Toutefois, le mécanisme moléculaire expliquant la réponse au gefitinib restait mystérieux, et les cancérologues étaient placés devant la difficulté de savoir à qui offrir ce traitement approuvé.
En effet, l'expression de l'Egfr (détectée par immunohistochimie) n'est pas corrélée à la réponse au gefitinib. L'adjonction de la molécule à la chimiothérapie s'est révélée décevante et une analyse rétrospective montre une grande variation du taux de réponse dans des sous-groupes (de 5 à 30 %). Les taux de réponse sont plus élevé chez les Japonais que chez les Américains, par exemple, ainsi que chez les femmes, les non-fumeurs, et dans l'adénocarcinome.
Deux études mises en ligne, l'une sur le site de « Science », l'autre sur celui du « New England Journal of Medicine », (parution le 20 mai) élucident l'énigme. Une découverte qui permet de sélectionner les patients chez qui le traitement ciblé par gefitinib devrait être efficace.

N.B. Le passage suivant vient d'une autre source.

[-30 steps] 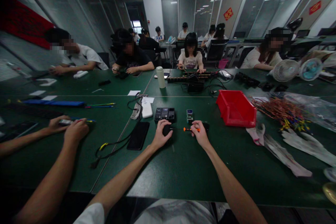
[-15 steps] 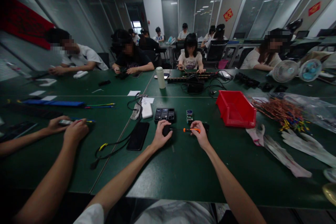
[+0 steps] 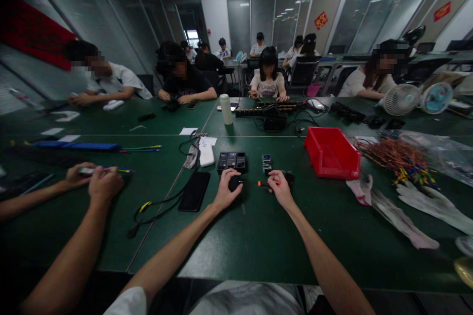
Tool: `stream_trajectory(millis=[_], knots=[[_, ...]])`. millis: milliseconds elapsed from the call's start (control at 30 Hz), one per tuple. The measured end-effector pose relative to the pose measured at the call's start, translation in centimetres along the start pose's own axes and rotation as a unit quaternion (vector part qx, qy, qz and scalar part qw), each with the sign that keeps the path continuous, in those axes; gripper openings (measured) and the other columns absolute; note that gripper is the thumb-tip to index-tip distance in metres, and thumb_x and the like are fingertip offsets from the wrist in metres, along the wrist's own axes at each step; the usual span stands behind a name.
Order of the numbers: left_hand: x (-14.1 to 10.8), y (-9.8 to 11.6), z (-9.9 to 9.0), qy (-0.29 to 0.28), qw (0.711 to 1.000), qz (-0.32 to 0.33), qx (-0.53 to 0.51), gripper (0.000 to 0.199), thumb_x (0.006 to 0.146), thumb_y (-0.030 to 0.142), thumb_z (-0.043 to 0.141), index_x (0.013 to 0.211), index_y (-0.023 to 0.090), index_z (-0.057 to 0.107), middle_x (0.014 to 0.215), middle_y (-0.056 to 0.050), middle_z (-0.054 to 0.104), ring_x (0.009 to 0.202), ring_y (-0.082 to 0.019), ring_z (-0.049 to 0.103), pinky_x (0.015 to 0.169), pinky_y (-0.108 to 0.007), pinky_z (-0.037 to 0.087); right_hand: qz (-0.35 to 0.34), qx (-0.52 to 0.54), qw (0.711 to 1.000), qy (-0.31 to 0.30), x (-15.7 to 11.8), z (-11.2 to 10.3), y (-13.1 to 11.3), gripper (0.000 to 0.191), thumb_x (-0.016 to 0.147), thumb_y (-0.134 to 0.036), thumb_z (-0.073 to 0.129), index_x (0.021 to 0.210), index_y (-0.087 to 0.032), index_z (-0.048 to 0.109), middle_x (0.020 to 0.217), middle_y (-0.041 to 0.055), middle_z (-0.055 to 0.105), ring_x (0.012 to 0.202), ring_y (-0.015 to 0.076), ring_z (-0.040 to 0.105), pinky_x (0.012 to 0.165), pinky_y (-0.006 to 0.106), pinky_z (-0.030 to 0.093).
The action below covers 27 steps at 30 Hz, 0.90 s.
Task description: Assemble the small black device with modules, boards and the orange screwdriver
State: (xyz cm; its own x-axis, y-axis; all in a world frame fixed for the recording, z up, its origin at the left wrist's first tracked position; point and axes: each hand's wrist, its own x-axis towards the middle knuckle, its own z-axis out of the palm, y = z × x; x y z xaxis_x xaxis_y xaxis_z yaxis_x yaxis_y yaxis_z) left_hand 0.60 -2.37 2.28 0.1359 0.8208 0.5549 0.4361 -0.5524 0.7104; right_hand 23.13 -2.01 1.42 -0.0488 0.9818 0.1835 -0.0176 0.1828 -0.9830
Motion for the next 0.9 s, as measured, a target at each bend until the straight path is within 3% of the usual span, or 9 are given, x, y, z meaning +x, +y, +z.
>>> stream_trajectory(millis=[133, 300, 700, 900], knots=[[0.0, -0.06, 0.02, -0.001, 1.0, 0.001, -0.003, 0.032, 0.075, 0.018, 0.057, 0.106, 0.021, 0.05, 0.111, -0.007, 0.042, 0.109, -0.019, 0.046, 0.099, -0.04, 0.036, 0.019, -0.043, 0.999, 0.017, -0.04, 0.14, 0.33, 0.024, 0.078, -0.04, 0.053, 0.094, -0.022, 0.051, 0.061, -0.0059, 0.041, 0.047, 0.0082, 0.04, 0.038, 0.018, 0.033], [0.05, -0.04, -0.03, -0.003, 1.0, 0.0, -0.007, 0.032, 0.075, 0.018, 0.057, 0.107, 0.022, 0.05, 0.112, -0.007, 0.042, 0.11, -0.019, 0.045, 0.099, -0.04, 0.036, 0.011, -0.057, 0.998, 0.03, -0.03, 0.36, 0.16, 0.026, 0.077, -0.044, 0.055, 0.089, -0.02, 0.054, 0.055, -0.0073, 0.036, 0.044, 0.0077, 0.037, 0.038, 0.019, 0.033], [0.17, -0.06, 0.02, 0.004, 1.0, -0.008, -0.014, 0.03, 0.079, 0.02, 0.054, 0.108, 0.022, 0.051, 0.112, -0.007, 0.044, 0.109, -0.019, 0.046, 0.099, -0.04, 0.036, 0.024, -0.066, 0.996, 0.047, 0.04, 0.09, -0.17, 0.029, 0.074, -0.045, 0.059, 0.085, -0.019, 0.054, 0.061, -0.0029, 0.047, 0.055, 0.0117, 0.046, 0.042, 0.019, 0.038], [0.19, -0.07, 0.03, 0.003, 1.0, -0.005, -0.01, 0.029, 0.078, 0.02, 0.054, 0.108, 0.021, 0.051, 0.112, -0.007, 0.045, 0.11, -0.019, 0.046, 0.098, -0.04, 0.036, 0.026, -0.08, 0.993, 0.085, 0.05, -0.17, -0.18, 0.032, 0.071, -0.049, 0.06, 0.081, -0.019, 0.054, 0.064, -0.0002, 0.051, 0.058, 0.0137, 0.049, 0.042, 0.021, 0.04]])
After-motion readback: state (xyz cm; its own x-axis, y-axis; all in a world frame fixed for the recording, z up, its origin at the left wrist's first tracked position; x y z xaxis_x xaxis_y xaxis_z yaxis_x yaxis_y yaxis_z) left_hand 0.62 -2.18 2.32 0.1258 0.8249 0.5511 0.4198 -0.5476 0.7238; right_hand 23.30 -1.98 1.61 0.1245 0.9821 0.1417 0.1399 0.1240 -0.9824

Mutations du domaine kinase de l'Egfr.
L'équipe du Dr Daniel Haber, du Massachusetts General Hospital (Boston), a recherché la présence de mutations du gène Egfr dans les échantillons tumoraux prélevés chez des patients avant traitement par gefitinib. Des mutations du domaine kinase (espace ATP) de l'Egfr ont été trouvées chez 8 des 9 patients qui ont répondu au gefitinib, mais chez aucun des 7 patients résistants. L'effet de ces mutations, étudié in vitro, est un gain de fonction majorant (par 2 ou 3) le signal du facteur de croissance et une sensibilité accrue (par 10) à l'inhibition par le gefitinib. « Ces mutations sont sans précédent puisqu'elles augmentent la prolifération des cellules tumorales tout en les rendant plus sensibles aux traitement médicamenteux », remarque le Dr Haber dans un communiqué.
Les chercheurs travaillent au développement rapide d'un test de dépistage des mutations Egfr. Ils projettent également des études cliniques de traitement intégrant ce dépistage. Ils espèrent aussi débuter des études de gefitinib en traitement du stade précoce et en traitement adjuvant de l'exérèse chirurgicale.

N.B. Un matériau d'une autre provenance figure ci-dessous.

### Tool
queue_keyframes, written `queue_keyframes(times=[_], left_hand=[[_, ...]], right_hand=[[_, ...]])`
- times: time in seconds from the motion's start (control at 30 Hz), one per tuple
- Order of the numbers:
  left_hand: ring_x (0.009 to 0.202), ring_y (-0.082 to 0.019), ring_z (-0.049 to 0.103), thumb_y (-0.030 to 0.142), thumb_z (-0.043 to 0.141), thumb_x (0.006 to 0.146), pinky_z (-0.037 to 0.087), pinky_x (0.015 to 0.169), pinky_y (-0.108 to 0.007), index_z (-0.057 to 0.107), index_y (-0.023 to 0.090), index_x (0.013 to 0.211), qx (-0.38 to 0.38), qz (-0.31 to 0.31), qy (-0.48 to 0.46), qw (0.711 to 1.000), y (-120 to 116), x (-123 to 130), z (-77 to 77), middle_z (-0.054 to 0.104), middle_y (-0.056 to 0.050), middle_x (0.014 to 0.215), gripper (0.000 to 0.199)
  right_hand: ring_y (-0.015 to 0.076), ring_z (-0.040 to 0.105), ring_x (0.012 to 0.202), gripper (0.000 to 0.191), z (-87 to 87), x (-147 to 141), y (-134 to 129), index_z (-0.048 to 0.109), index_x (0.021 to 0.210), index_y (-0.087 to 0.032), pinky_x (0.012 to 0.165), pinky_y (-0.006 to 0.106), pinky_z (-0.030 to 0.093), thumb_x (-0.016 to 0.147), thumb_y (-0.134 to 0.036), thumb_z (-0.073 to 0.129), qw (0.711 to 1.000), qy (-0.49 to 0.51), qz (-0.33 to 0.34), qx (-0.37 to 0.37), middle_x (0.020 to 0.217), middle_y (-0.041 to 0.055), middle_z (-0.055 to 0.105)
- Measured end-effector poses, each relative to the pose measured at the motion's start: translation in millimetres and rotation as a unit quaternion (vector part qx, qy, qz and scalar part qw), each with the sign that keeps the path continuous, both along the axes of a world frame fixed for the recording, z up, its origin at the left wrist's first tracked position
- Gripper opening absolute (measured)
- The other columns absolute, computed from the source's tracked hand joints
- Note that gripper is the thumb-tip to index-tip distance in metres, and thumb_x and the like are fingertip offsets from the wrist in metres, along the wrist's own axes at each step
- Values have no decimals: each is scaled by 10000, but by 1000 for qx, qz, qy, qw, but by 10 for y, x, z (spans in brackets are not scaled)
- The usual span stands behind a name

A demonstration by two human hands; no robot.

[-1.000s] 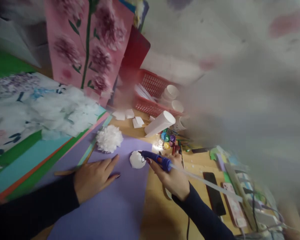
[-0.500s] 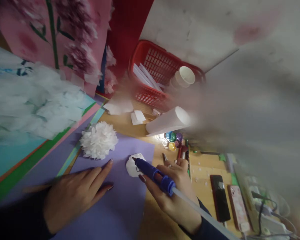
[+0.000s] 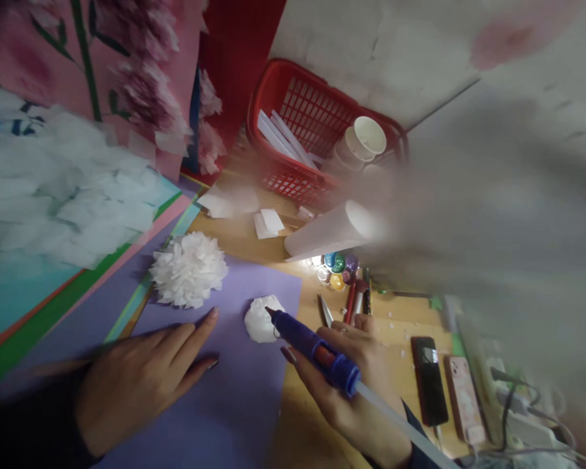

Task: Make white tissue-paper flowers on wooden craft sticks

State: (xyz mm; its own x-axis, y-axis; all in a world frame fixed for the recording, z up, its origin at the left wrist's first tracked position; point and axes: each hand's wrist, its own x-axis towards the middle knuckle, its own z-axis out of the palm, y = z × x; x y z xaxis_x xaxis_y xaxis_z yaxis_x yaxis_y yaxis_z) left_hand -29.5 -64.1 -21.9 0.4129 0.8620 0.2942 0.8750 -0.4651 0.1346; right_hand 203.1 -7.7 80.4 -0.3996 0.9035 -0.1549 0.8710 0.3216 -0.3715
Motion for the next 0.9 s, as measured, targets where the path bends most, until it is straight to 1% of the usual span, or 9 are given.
queue_keyframes(times=[0.1, 0.2, 0.27, 0.37, 0.47, 0.53, 0.67, 0.83, 0.9], left_hand=[[479, -132, 572, 238, 381, 957, 372, 441, -295, 641, 60, 1118, -4, 0, -1, 1000, -2, -4, 2, 601, -5, 619, 354], [474, -137, 566, 232, 389, 953, 377, 434, -302, 638, 48, 1120, 0, -1, -5, 1000, 2, -4, 8, 597, -6, 618, 351], [476, -141, 566, 233, 400, 949, 383, 434, -304, 636, 43, 1123, -3, -3, -3, 1000, 3, -3, 12, 600, -9, 622, 349], [488, -144, 573, 231, 421, 941, 391, 438, -305, 629, 39, 1138, -11, -7, 2, 1000, 1, -2, 16, 610, -15, 633, 344], [494, -144, 581, 235, 412, 945, 391, 432, -303, 628, 43, 1143, -12, -10, 1, 1000, -2, -4, 18, 620, -19, 643, 350], [487, -140, 580, 242, 395, 953, 393, 429, -299, 633, 45, 1136, -11, -10, 0, 1000, 0, -4, 22, 620, -18, 640, 359], [476, -135, 576, 242, 392, 955, 400, 433, -297, 645, 48, 1115, -12, -8, 4, 1000, 12, -5, 40, 617, -14, 628, 357], [471, -136, 573, 241, 394, 952, 399, 426, -299, 645, 49, 1117, -6, -7, 3, 1000, 18, -6, 43, 620, -15, 634, 356], [474, -137, 575, 247, 400, 951, 400, 426, -298, 644, 49, 1119, -4, -6, 4, 1000, 16, -6, 40, 623, -17, 636, 356]], right_hand=[[147, 476, 458, 398, -2, 32, -23, 524, 542, -218, 585, 344, 379, 883, -423, 518, 1000, -9, -8, -9, 494, -9, 516], [166, 514, 504, 384, 10, 75, -31, 549, 561, -220, 609, 355, 382, 874, -440, 525, 999, -9, -14, 30, 544, 9, 558], [174, 526, 523, 387, 11, 87, -24, 550, 556, -219, 614, 361, 378, 864, -452, 536, 999, -12, -12, 40, 554, 15, 570], [159, 497, 479, 403, -10, 82, -6, 559, 550, -217, 597, 361, 364, 869, -461, 523, 999, -14, -19, 25, 516, 5, 556], [141, 464, 430, 425, -42, 82, 6, 586, 561, -215, 577, 356, 361, 883, -475, 488, 999, -7, -46, 0, 483, -6, 547], [147, 461, 432, 433, -54, 92, 10, 596, 561, -217, 566, 356, 364, 879, -490, 488, 998, -7, -56, -5, 471, -4, 539], [178, 497, 497, 451, -66, 110, 11, 583, 557, -221, 597, 378, 376, 869, -531, 484, 998, -9, -61, 30, 529, 20, 567], [156, 448, 435, 438, -62, 89, 5, 571, 537, -225, 532, 348, 361, 867, -506, 504, 997, 11, -81, -15, 438, -14, 479], [155, 444, 432, 430, -50, 76, 6, 579, 546, -224, 527, 348, 363, 865, -504, 508, 996, 16, -83, -24, 436, -15, 482]])
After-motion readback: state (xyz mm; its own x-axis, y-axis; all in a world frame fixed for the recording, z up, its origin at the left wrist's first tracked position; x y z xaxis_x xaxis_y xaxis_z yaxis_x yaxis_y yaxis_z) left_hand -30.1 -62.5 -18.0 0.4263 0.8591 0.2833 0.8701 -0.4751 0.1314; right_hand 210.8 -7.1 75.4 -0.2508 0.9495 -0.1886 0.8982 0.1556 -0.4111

26 % des Japonais, 2 % des Américains.
L'autre équipe, dirigée par les Drs Sellers, Johnson et Meyerson du Dana-Farber Cancer Institute (Boston) et comprenant des chercheurs japonais, a également recherché des mutations du gène Egfr dans les Cpnpc de 58 patients japonais et de 61 patients américains. Des mutations Egfr dans la tumeur ont été identifiées chez 15 des 58 Japonais (26 %), mais seulement chez 1 des 61 Américains (2 %). Ces mutations étaient aussi plus fréquentes dans les adénocarcinomes (15/70, 21 %) que dans les autres Cpnpc (1/49, 2 %), et plus fréquentes chez les femmes (9/45, 20 %) que chez les hommes (7/74, 9 %). Ces mutations sont ainsi trouvées chez 57 % des femmes japonaises atteintes d'adénocarcinome. Enfin, les tumeurs de 5 patients américains sensibles au gefitinib portaient toutes des mutations Egfr, tandis qu'aucune mutation n'était trouvée dans les tumeurs résistantes.
« Jusqu'à présent, la médecine ne pouvait pas faire grand chose pour la plupart des patients atteints du Cpnpc, observe dans un communiqué le Dr Matthew Meyerson. Cette étude indique pour la première fois qu'un traitement ciblé pour un groupe spécifique de patients peut avoir un impact sur ce cancer. Elle démontre comment la compréhension croissante de la biologie humaine et le projet du génome humain convergent pour produire un effet immédiat sur le traitement du cancer. »
Sciencexpress.org, 29 avril 2004 ; « New England Journal of Medicine », 20 mai 2004.